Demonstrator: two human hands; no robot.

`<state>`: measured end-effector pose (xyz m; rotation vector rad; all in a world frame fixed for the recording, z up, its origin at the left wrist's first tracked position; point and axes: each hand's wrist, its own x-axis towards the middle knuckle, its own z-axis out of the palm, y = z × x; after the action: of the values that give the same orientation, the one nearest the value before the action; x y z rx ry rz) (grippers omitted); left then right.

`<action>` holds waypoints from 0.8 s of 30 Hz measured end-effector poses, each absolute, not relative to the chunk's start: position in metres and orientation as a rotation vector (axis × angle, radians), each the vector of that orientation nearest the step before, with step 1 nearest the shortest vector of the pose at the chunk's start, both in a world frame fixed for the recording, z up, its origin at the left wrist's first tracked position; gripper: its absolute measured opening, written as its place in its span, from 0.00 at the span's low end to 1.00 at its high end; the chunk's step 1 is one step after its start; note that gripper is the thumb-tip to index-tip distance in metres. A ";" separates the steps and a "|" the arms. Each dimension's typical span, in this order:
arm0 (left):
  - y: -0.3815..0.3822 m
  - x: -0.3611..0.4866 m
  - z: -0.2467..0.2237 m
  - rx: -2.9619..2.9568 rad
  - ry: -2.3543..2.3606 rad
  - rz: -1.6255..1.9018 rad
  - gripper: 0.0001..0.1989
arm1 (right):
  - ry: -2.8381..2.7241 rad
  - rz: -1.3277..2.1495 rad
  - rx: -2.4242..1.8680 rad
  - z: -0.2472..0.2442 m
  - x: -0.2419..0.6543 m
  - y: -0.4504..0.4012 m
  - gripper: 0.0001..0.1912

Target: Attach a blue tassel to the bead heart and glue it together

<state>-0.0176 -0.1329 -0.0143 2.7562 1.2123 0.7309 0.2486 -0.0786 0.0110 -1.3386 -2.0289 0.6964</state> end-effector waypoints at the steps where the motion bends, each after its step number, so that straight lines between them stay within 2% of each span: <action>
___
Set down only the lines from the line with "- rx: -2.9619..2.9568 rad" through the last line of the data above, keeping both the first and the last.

  - rx: -2.9619..2.9568 rad
  - ry: -2.3543..2.3606 rad
  - rz: -1.6255..1.9018 rad
  - gripper: 0.0001..0.1989
arm1 (right):
  - ry: -2.8381..2.7241 rad
  - rz: -1.3277..2.1495 rad
  - rx: -2.4242..1.8680 rad
  - z: -0.2472..0.2442 m
  - x: -0.2419..0.6543 m
  - y: -0.4504..0.4012 m
  - gripper: 0.0001..0.1912

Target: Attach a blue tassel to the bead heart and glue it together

<state>-0.0176 -0.1329 -0.0143 2.7562 1.2123 0.7309 0.2486 -0.0786 0.0110 -1.3386 -2.0289 0.6964</state> end-effector waypoints at the steps where the motion bends, each after its step number, so that straight lines between them stay within 2% of each span: <action>

No more output is needed for this exercise.